All twelve closed-circuit screens on the big console were working. Nothing was moving in the lockup kennel. A few late arrivals were still clicking through the turnstiles. Lines of impatient bettors had already formed at the sellers’ windows.
Shayne nodded and passed on.
He caused a similar stir in the judges’ box. There were six men here. He recognized none of them. If they hadn’t watched Painter’s press conference, in which Shayne’s name had figured prominently, they had seen clips of it later. Quick looks were exchanged. What was Shayne, the recipient of $80,000, doing here?
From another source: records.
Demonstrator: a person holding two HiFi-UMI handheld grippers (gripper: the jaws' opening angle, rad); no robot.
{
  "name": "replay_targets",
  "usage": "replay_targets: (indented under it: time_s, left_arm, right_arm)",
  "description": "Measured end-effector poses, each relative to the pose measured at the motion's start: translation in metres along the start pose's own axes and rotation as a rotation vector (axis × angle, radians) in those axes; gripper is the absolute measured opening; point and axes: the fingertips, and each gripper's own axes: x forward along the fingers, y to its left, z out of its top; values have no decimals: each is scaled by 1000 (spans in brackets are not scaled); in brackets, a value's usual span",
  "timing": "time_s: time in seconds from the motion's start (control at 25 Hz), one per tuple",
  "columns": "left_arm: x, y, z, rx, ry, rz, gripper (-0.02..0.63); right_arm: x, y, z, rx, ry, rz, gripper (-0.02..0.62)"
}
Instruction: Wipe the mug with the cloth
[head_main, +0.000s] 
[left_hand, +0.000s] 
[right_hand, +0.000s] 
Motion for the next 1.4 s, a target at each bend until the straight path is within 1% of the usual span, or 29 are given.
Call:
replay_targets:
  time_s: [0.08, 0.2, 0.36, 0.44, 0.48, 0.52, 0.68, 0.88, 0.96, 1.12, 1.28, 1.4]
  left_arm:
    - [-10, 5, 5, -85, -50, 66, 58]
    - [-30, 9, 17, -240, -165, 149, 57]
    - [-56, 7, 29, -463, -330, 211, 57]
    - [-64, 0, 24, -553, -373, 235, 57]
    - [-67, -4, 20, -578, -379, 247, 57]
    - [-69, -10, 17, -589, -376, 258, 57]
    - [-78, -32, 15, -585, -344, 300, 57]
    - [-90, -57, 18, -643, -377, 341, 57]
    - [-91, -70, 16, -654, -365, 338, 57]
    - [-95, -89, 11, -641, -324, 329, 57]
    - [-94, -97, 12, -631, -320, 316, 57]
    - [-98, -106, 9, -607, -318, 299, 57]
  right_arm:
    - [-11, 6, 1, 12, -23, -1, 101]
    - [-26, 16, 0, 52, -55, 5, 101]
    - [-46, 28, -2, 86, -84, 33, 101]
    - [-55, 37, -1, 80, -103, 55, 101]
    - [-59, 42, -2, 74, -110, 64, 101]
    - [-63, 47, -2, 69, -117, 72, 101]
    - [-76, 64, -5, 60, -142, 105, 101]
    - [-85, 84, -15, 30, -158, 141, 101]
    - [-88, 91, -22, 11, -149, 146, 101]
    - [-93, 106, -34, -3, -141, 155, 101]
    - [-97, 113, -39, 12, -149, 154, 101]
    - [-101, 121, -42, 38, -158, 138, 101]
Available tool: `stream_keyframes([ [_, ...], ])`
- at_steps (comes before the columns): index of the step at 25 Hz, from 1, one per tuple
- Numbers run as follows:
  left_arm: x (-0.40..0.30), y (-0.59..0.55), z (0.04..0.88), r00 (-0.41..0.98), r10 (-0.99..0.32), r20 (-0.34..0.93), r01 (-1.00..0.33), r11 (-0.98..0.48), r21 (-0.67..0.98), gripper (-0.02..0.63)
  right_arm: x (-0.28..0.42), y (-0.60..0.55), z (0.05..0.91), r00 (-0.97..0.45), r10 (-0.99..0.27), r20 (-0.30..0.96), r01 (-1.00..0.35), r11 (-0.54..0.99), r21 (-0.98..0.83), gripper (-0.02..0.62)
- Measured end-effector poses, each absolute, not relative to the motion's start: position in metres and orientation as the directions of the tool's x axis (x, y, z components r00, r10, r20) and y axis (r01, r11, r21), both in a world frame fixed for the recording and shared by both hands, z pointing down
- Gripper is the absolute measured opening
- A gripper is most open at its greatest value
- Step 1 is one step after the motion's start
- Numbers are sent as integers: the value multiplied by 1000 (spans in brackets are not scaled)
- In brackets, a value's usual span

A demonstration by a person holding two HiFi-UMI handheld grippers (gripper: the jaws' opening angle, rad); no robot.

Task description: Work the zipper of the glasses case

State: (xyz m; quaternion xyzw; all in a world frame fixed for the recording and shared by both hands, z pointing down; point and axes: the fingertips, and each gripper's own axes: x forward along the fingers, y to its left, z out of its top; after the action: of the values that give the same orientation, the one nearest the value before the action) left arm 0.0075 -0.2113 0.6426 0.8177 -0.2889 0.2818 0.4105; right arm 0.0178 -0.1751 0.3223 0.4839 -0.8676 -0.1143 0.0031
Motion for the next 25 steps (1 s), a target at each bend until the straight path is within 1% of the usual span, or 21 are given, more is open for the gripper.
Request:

Shayne moved on to the VIP lounge. This was a big room, comfortably furnished, with its own bar and serving pantry. Tonight, of course, it had been used by the dignitaries now on the infield platform. The TV monitor showed the same scene that could be watched by looking out of the windows, but the sound was choked down to a whisper. The rabbi’s prayer was finished at last, and his place at the mike was taken by an official of the Dog Racing Association. Shayne found that the bar stocked his brand of cognac, and he poured himself a shot. He looked at the dog pictures on the wall, and was at the big window, drinking, when the door opened behind him and one of the men from the judges’ group came in. He was breathing rapidly, as though he had come a much longer distance.
“I need a drink. I can’t listen to that crap.”
He had a manila envelope under one arm. He put it on the bar while he poured whiskey, and when he sat down, laid it on the couch beside him. Behind dark-rimmed glasses, he blinked continually.